The SURVEYIMPUTE Procedure

Replication Variance Estimation

Replication methods are useful for estimating variances that account for both the sampling variability and the imputation variability. If you specify the METHOD=FEFI or the METHOD=FHDI option in the PROC SURVEYIMPUTE statement, then, by default, the procedure creates imputation-adjusted jackknife replicate weights unless you also specify the VARMETHOD=NONE option in the same statement. If you specify your own replicate weights by using the REPWEIGHTS statement and if you specify the METHOD=FEFI or the METHOD=FHDI option in the PROC SURVEYIMPUTE statement, then the procedure creates new replicate weights by adjusting the replicate weights that you provide for imputation. It does not create imputation-adjusted replicate weights when you specify the METHOD=HOTDECK option in the PROC SURVEYIMPUTE statement.

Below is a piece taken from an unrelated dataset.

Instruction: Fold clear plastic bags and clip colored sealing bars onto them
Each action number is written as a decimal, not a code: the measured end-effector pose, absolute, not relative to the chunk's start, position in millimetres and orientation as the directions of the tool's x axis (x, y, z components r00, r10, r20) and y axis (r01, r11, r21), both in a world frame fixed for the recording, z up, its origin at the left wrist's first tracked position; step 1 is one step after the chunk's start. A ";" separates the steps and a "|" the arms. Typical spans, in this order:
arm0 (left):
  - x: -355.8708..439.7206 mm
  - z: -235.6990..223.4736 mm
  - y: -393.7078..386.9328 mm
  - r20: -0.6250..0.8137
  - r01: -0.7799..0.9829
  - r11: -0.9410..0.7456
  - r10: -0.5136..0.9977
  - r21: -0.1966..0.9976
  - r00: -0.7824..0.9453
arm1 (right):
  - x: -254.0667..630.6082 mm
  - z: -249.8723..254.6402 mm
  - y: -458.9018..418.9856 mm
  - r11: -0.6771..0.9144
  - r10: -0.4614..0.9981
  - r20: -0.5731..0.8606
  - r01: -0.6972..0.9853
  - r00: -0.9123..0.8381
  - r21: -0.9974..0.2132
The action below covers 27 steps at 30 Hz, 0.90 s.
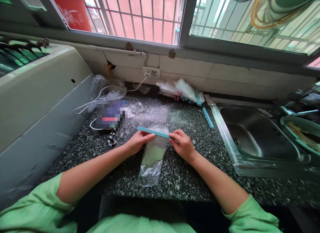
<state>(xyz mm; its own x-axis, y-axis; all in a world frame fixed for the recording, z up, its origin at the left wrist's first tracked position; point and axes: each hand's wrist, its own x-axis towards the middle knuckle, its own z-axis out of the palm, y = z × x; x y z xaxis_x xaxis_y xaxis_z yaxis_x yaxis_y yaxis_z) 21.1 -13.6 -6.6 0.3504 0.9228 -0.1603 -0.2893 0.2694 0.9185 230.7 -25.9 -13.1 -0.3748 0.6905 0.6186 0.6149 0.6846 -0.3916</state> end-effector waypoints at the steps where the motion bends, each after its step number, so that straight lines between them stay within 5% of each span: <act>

The SURVEYIMPUTE procedure does not compute any variances. The replicate weights that are created can be used in any SAS/STAT survey procedure for variance computation. For an example, see the section Getting Started: SURVEYIMPUTE Procedure.

Replication methods draw multiple replicates (also called subsamples) from a full sample according to a specific resampling scheme. The most commonly used resampling schemes are the balanced repeated replication (BRR) method, the jackknife method, and the bootstrap method. For each replicate, the original weights are modified for the primary sampling units (PSUs) in the replicates to create replicate weights. The parameters of interest are estimated by using the replicate weights for each replicate. These estimates are also known as replicate estimates. Then the variances of parameters of interest are estimated by estimating variability among the replicate estimates. The SURVEYIMPUTE procedure automatically creates replicate weights based on the replication method that you specify; alternatively you can use the REPWEIGHTS statement to provide your own replicate weights.

The following subsections provide details about how the replication weights are created for each variance estimation method.

Bootstrap Method

The naive bootstrap variance estimator that is suitable for infinite population is not consistent when applied to complex surveys. Bootstrap replicate samples for complex surveys are created by using a simple random sample with replacement of primary sampling units (PSUs) within each stratum. PSUs in different strata are sampled independently. The original sampling weights are then adjusted in each replicate to reflect the full sample. These adjusted weights are also called bootstrap replicate weights. McCarthy and Snowden (1985), Rao and Wu (1988), Sitter (1992b), and Sitter (1992a) provide several adjusted bootstrap variance estimators that are consistent for complex surveys. For more information about bootstrap variance estimation for complex surveys, see Mashreghi, Haziza, and Léger (2016), Beaumont and Patak (2012), Lohr (2010, Section 9.3.3), Fuller (2009, Section 4.5), Wolter (2007, Chapter 5), and Shao and Tu (1995, Section 6.2.4).

If you do not provide replicate weights by using the REPWEIGHTS statement, then the BOOTSTRAP option in the PROC SURVEYIMPUTE statement creates bootstrap replicate weights for you. This bootstrap method is similar to the method of Rao, Wu, and Yue (1992) and is also known as bootstrap weights method (Mashreghi, Haziza, and Léger 2016).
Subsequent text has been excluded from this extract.